[轉] The Mali GPU: An Abstract Machine, Part 2 - Tile-based Rendering

第二篇，介紹了Tile-based rendering。一樣有中英文對照。

1. 英文原文

In my previous blog I started defining an abstract machine which can be used to describe the application-visible behaviors of the Mali GPU and driver software. The purpose of this machine is to give developers a mental model of the interesting behaviors beneath the OpenGL ES API, which can in turn be used to explain issues which impact their application’s performance. I will use this model in the future blogs of this series to explore some common performance pot-holes which developers encounter when developing graphics applications.

This blog continues the development of this abstract machine, looking at the tile-based rendering model of the Mali GPU family. I’ll assume you've read the first blog on pipelining; if you haven’t I would suggest reading that first.

The “Traditional” Approach

In a traditional mains-powered desktop GPU architecture — commonly called an immediate mode architecture — the fragment shaders are executed on each primitive, in each draw call, in sequence. Each primitive is rendered to completion before starting the next one, with an algorithm which approximates to:

    foreach( primitive )  

         foreach( fragment )  

              render fragment  

As any triangle in the stream may cover any part of the screen the working set of data maintained by these renderers is large; typically at least a full-screen size color buffer, depth buffer, and possibly a stencil buffer too. A typical working set for a modern device will be 32 bits-per-pixel (bpp) color, and 32bpp packed depth/stencil. A 1080p display therefore has a working set of 16MB, and a 4k2k TV has a working set of 64MB. Due to their size these working buffers must be stored off-chip in a DRAM.

Every blending, depth testing, and stencil testing operation requires the current value of the data for the current fragment’s pixel coordinate to be fetched from this working set.

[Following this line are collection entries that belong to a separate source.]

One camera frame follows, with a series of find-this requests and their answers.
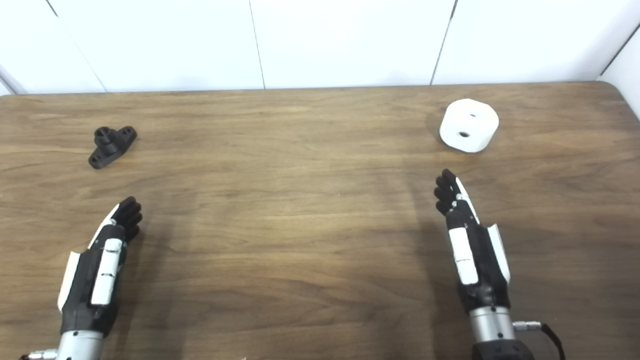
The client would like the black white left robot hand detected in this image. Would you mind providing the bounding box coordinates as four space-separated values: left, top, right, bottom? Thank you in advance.
57 196 144 336

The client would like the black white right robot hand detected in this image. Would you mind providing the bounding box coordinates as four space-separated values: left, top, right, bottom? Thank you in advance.
433 169 512 315

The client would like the round white plastic piece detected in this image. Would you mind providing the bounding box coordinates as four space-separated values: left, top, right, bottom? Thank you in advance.
439 98 500 153

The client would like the black plastic holder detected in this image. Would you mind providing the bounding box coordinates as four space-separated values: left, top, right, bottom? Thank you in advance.
88 126 138 170

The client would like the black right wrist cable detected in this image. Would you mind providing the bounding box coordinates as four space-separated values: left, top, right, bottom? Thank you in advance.
513 321 566 360

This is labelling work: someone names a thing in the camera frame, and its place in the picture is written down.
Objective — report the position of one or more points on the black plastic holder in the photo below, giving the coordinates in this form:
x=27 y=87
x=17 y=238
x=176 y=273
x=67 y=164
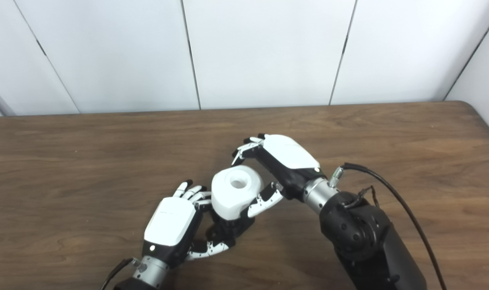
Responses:
x=228 y=229

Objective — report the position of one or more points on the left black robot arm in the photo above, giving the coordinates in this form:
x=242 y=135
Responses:
x=149 y=274

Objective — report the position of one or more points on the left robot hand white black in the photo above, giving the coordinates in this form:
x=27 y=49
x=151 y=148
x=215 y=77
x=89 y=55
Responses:
x=170 y=221

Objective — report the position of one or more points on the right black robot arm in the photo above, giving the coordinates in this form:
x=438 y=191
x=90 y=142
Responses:
x=361 y=237

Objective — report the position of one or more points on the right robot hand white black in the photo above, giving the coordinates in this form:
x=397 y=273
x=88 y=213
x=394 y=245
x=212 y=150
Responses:
x=288 y=155

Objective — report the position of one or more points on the round white plastic piece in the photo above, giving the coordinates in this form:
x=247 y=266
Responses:
x=228 y=201

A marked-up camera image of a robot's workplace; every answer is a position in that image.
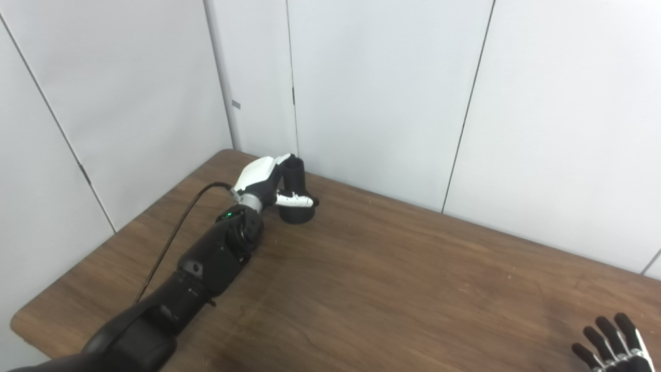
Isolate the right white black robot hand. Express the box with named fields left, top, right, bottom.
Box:
left=571, top=313, right=656, bottom=372

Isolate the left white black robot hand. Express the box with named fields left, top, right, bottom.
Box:
left=230, top=153, right=316, bottom=213

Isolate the black funnel-shaped nozzle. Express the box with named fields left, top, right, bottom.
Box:
left=278, top=157, right=320, bottom=225

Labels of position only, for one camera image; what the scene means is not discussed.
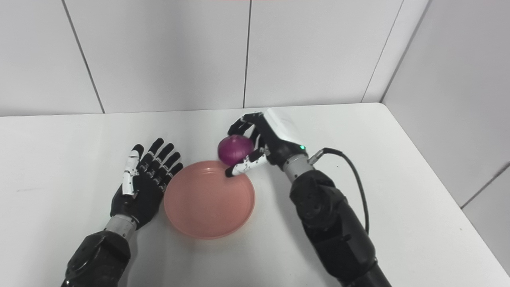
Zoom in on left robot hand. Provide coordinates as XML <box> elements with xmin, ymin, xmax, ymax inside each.
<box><xmin>110</xmin><ymin>138</ymin><xmax>184</xmax><ymax>230</ymax></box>

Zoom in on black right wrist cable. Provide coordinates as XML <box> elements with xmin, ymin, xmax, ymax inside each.
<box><xmin>309</xmin><ymin>147</ymin><xmax>370</xmax><ymax>235</ymax></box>

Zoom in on pink round plate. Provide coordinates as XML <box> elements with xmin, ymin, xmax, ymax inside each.
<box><xmin>164</xmin><ymin>160</ymin><xmax>256</xmax><ymax>240</ymax></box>

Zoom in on purple red onion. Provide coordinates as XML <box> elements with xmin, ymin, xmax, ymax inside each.
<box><xmin>218</xmin><ymin>135</ymin><xmax>254</xmax><ymax>167</ymax></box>

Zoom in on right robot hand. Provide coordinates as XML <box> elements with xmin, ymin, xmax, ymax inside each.
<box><xmin>225</xmin><ymin>108</ymin><xmax>308</xmax><ymax>178</ymax></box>

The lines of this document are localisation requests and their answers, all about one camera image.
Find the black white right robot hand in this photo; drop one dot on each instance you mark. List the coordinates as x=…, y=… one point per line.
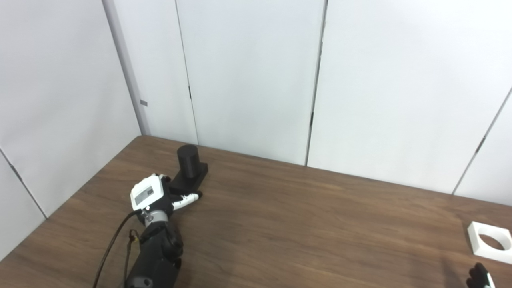
x=478, y=278

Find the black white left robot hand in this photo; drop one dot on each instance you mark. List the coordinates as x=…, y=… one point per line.
x=146, y=194

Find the white square piece with hole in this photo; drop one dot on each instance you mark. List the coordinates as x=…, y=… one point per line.
x=476, y=244

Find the black peg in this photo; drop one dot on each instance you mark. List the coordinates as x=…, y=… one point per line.
x=188, y=162

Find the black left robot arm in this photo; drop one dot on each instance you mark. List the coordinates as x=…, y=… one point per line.
x=158, y=256

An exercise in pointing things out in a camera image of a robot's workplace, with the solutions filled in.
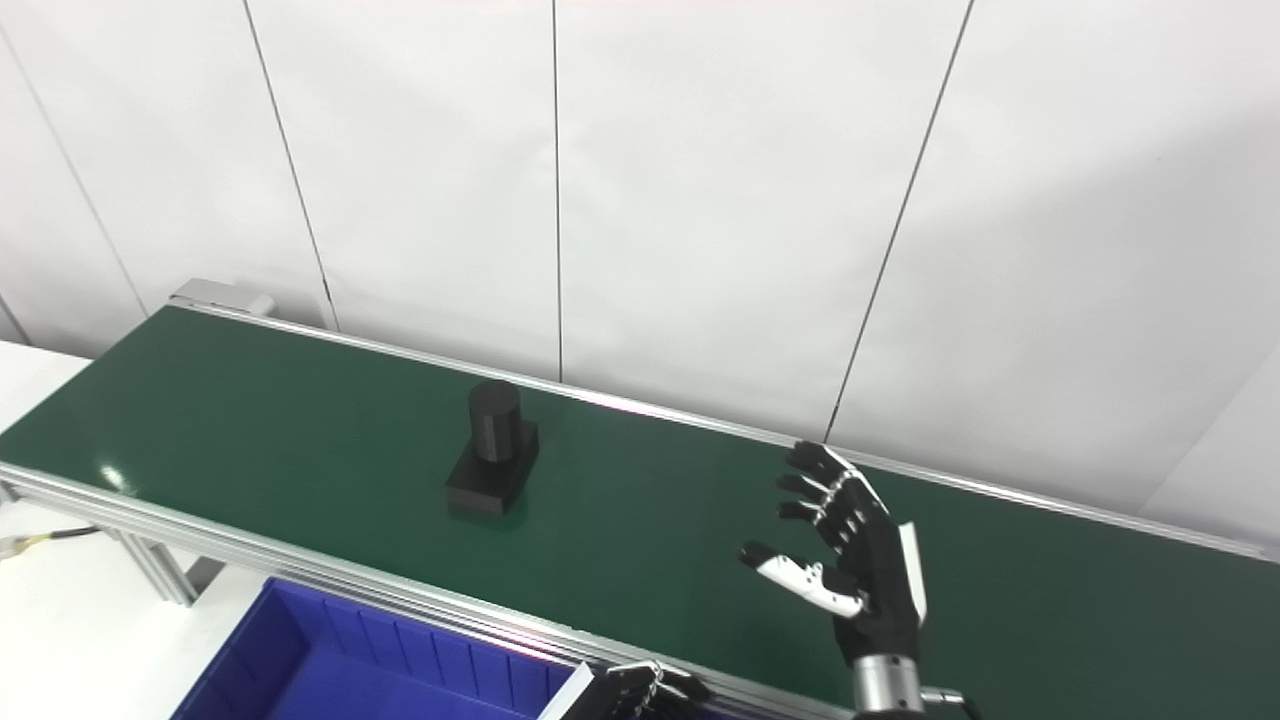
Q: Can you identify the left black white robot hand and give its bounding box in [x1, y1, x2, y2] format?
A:
[540, 660, 713, 720]

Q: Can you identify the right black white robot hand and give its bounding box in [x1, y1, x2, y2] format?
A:
[740, 440, 929, 666]

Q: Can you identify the black cylinder-on-block part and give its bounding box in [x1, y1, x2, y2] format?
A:
[445, 380, 541, 517]

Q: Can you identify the blue plastic bin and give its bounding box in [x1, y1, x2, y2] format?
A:
[172, 577, 591, 720]

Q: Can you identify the green conveyor belt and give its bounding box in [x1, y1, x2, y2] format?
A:
[0, 306, 1280, 720]
[0, 280, 1280, 720]

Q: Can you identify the aluminium conveyor support leg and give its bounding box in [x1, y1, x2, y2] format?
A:
[0, 480, 226, 608]

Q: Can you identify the grey conveyor end housing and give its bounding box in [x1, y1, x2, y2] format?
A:
[168, 279, 276, 317]

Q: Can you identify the yellow black cable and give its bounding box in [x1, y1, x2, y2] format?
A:
[0, 527, 101, 559]

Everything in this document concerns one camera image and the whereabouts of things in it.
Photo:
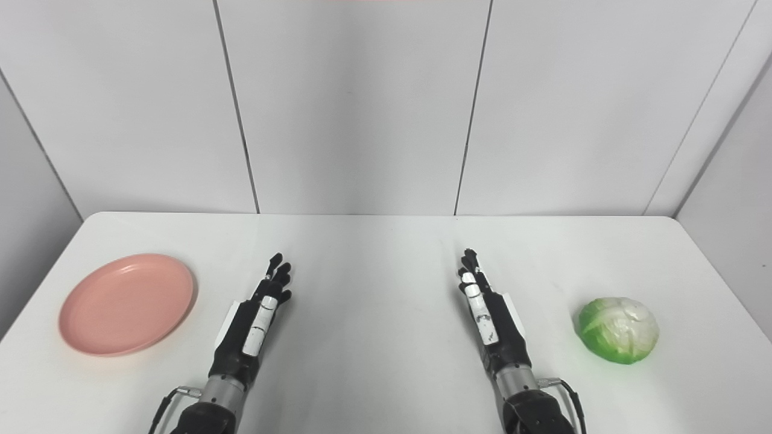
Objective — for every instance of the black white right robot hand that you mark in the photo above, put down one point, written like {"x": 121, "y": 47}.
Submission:
{"x": 503, "y": 337}

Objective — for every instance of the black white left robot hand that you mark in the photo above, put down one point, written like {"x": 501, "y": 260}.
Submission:
{"x": 241, "y": 343}

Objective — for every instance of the green white cabbage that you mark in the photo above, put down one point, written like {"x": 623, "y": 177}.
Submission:
{"x": 618, "y": 330}

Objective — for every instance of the pink round plate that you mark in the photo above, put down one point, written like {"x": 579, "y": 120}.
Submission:
{"x": 126, "y": 304}

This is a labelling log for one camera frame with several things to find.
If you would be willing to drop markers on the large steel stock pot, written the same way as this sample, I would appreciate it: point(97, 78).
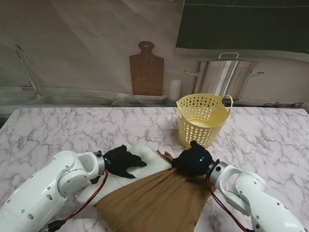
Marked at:
point(224, 77)

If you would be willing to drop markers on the white pillar candle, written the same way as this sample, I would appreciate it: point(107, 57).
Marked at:
point(176, 90)

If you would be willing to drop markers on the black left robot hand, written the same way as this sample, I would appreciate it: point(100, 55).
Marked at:
point(120, 162)

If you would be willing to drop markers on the chrome kitchen faucet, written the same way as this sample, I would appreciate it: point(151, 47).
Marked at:
point(26, 70)

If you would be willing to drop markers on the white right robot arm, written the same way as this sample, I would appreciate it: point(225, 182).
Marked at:
point(256, 200)

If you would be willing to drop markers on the yellow perforated laundry basket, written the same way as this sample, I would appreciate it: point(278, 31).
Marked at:
point(217, 118)

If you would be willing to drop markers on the white pillow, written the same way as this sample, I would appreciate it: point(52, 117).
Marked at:
point(149, 159)

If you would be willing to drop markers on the steel kitchen sink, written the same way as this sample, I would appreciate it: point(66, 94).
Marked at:
point(77, 99)

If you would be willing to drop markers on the brown pillowcase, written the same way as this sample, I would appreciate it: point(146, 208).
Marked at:
point(154, 203)

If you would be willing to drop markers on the black stove grate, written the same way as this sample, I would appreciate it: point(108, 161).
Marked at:
point(285, 104)

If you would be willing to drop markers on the dark range hood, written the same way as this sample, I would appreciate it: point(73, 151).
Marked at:
point(241, 26)

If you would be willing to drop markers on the stack of white plates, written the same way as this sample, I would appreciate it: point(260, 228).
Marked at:
point(147, 99)

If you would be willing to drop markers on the brown wooden cutting board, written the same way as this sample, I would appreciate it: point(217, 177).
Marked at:
point(146, 75)

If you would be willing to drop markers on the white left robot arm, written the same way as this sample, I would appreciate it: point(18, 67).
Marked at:
point(41, 193)

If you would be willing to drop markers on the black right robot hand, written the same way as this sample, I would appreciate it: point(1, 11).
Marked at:
point(195, 162)

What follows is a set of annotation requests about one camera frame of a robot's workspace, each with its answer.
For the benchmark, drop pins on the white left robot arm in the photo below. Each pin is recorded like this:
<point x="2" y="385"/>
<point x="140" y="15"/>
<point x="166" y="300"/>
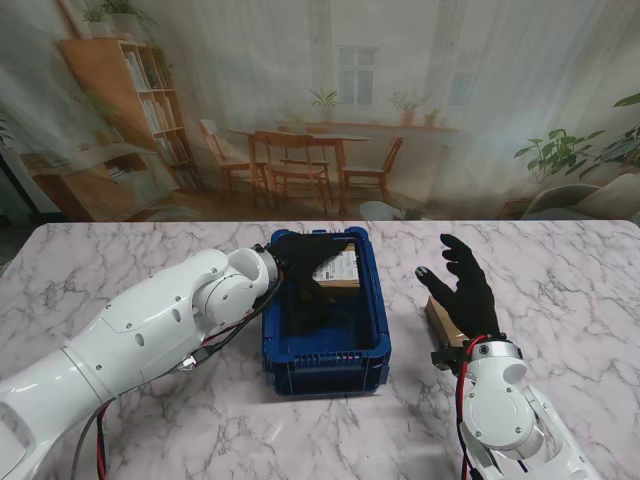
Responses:
<point x="125" y="340"/>

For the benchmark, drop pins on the large labelled cardboard package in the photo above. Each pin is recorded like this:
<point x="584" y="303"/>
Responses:
<point x="442" y="322"/>

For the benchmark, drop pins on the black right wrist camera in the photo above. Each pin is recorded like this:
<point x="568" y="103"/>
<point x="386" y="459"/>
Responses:
<point x="445" y="359"/>

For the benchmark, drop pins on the printed room scene backdrop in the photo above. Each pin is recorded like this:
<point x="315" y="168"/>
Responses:
<point x="320" y="75"/>

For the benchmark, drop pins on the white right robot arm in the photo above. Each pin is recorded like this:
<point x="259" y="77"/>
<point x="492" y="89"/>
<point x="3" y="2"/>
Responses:
<point x="500" y="415"/>

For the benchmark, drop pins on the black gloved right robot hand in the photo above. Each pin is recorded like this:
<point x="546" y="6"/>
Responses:
<point x="475" y="300"/>

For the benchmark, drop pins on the small labelled cardboard package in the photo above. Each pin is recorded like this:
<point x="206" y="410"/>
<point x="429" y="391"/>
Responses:
<point x="340" y="270"/>

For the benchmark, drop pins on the blue plastic turnover box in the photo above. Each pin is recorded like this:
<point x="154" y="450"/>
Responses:
<point x="325" y="370"/>

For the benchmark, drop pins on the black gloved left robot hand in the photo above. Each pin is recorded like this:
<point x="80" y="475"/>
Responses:
<point x="300" y="255"/>

All fragments shaded will typically touch this working set, so at high resolutions the bandwidth load placed on this memory can be exceptionally high, with multiple read-modify-write operations per fragment, although caching can mitigate this slightly. This need for high bandwidth access in turn drives the need for a wide memory interface with lots of pins, as well as specialized high-frequency memory, both of which result in external memory accesses which are particularly energy intensive.

The Mali Approach

The Mali GPU family takes a very different approach, commonly called tile-based rendering, designed to minimize the amount of power hungry external memory accesses which are needed during rendering. As described in the first blog in this series, Mali uses a distinct two-pass rendering algorithm for each render target. It first executes all of the geometry processing, and then executes all of the fragment processing. During the geometry processing stage, Mali GPUs break up the screen into small 16x16 pixel tiles and construct a list of which rendering primitives are present in each tile. When the GPU fragment shading step runs, each shader core processes one 16x16 pixel tile at a time, rendering it to completion before starting the next one. For tile-based architectures the algorithm equates to:

    foreach( tile )  

         foreach( primitive in tile )  

              foreach( fragment in primitive in tile )  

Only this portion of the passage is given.